Benquo 21 Jul 2019 1:11 UTC
2 points
I don’t think I find that objectionable, it didn’t seem particularly interesting as a claim. It’s as old as “you can only serve one master,” god vs mammon, etc etc—you can’t do well at accountability to mutually incompatible standards. I think it depends a lot on the type and scope of accountability, though.
If the takeaway were what mattered about the post, why include all the other stuff?
- Raemon 21 Jul 2019 2:21 UTC
  12 points
  Parent
  If the takeaway were what mattered about the post, why include all the other stuff?
  I think habryka was trying to get across a more cohesive worldview rather than just a few points. I also don’t know that my interpretation is the same as his. But here are some points that I took from this. (Hmm.

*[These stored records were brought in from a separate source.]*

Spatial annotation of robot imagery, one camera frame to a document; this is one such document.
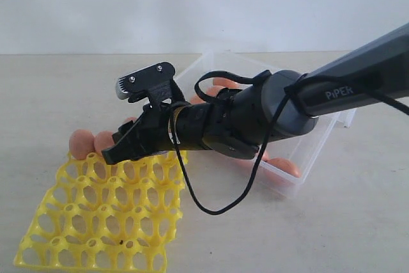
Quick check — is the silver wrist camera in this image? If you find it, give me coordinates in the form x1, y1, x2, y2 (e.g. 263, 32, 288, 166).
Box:
115, 62, 176, 103

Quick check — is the brown egg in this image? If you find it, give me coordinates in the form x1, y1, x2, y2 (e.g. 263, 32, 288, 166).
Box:
235, 159, 255, 169
68, 129, 95, 160
123, 117, 137, 126
94, 130, 114, 156
213, 77, 239, 89
206, 86, 223, 97
190, 95, 203, 104

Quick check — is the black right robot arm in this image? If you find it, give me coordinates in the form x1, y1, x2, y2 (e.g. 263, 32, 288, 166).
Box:
102, 26, 408, 165

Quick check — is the brown egg top back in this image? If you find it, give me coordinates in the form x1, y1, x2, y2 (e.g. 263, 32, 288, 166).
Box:
213, 77, 239, 89

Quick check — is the yellow plastic egg tray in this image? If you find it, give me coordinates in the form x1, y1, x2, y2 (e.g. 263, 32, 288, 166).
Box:
13, 153, 187, 272

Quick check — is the brown egg front right corner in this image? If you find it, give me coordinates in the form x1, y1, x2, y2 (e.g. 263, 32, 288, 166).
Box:
265, 157, 302, 186

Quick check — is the clear plastic container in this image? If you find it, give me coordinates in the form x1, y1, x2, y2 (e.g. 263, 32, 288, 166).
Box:
175, 52, 356, 200

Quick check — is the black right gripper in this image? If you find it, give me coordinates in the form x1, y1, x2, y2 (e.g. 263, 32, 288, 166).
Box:
102, 102, 211, 164

These may not have been even slightly obvious in the current post, but were part of the background conversation that prompted it, and would probably have eventually been brought up in a future post. And I think the OP at least hints at them)
  On Accountability
  First, I think there are people in the LessWrong readership who still have some naive conception of “be accountable to the public”, which is in fact a recipe for
  It’s as old as “you can only serve one master,”

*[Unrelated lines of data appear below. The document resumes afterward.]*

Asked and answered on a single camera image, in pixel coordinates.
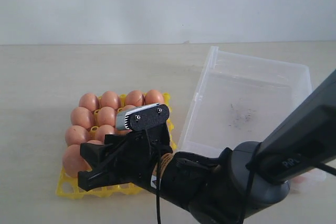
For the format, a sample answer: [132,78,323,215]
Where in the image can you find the brown egg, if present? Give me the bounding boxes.
[87,140,103,145]
[100,91,121,110]
[120,104,136,112]
[78,93,100,112]
[94,125,115,142]
[145,89,164,105]
[124,90,145,106]
[70,106,95,129]
[62,144,89,178]
[65,125,91,146]
[97,106,117,127]

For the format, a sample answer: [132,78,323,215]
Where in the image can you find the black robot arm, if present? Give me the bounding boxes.
[78,73,335,223]

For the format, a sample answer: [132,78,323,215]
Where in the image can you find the black cable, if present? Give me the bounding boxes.
[154,142,336,224]

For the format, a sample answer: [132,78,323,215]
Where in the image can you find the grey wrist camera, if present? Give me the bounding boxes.
[115,103,170,131]

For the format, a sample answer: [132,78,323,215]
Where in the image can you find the yellow plastic egg tray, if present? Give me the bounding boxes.
[55,92,177,198]

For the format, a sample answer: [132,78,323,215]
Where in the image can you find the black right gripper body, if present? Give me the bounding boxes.
[104,126,173,190]

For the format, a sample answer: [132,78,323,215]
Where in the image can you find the clear plastic bin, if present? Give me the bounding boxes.
[177,46,312,157]

  This is pretty different from how I’d describe this.
  In some sense, you only get to serve one master. But value is complex and fragile. So there many be many facets of integrity or morality that you find important to pay attention to, and you might be missing some of them. Your master may contain multitudes.

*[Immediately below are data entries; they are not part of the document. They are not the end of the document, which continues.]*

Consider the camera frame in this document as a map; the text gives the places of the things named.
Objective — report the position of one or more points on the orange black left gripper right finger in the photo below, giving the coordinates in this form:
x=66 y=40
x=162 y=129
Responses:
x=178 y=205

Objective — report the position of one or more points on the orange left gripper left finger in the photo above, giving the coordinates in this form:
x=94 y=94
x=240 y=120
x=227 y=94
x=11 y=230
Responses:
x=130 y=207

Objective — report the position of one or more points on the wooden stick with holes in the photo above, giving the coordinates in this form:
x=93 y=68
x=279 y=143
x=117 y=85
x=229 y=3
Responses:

  Any given facet of morality (or more generally, things I care about it) is complicated. I might want, to hold myself to a higher standard that I currently meet, is to have several people whom I hold myself accountable to, each of which pays deep attention to a different facet.
  If I’m running a company, I might want to be accountable to
  - people who deeply understand the industry I’m working in
  - people who deeply understand human needs, coercion, etc, who can tell me if I’m mistreating my workers,
  - people who understand how my industry interacts with other industries, the general populace, or the environment, who can call me out if I’m letting negative externalities run wild.
  - [edit] maybe just having a kinda regular person who just sanity checks if I seem crazy
  I might want multiple people for each facet, who look at that facet through a different lens.
  By having these facets represented in concrete individuals, I also improve my ability to resolve confusions about how to trade off multiple sacred values. Each individual might deeply understand their domain and see it as most important. But if they disagree, they can doublecrux with each other, or with me, and I can try to integrate their views into something coherent and actionable.
  There’s also the important operationalization of “what does accountable mean?” There’s different powers you could give these people, possibly including:
  - Emergency Doublecrux button – they can demand N hours of your time per year, at least forcing you to have a conversation to justify yourself
  - Vote of No Confidence – i.e. if your project still seems good but you seem corrupt, they can fire you and replace you
  - Shut down your project, if it seems net negative
  There might be some people you trust with some powers but not others (i.e. you might think someone has good perspectives that justify the emergency double crux button but not the “fire you” button)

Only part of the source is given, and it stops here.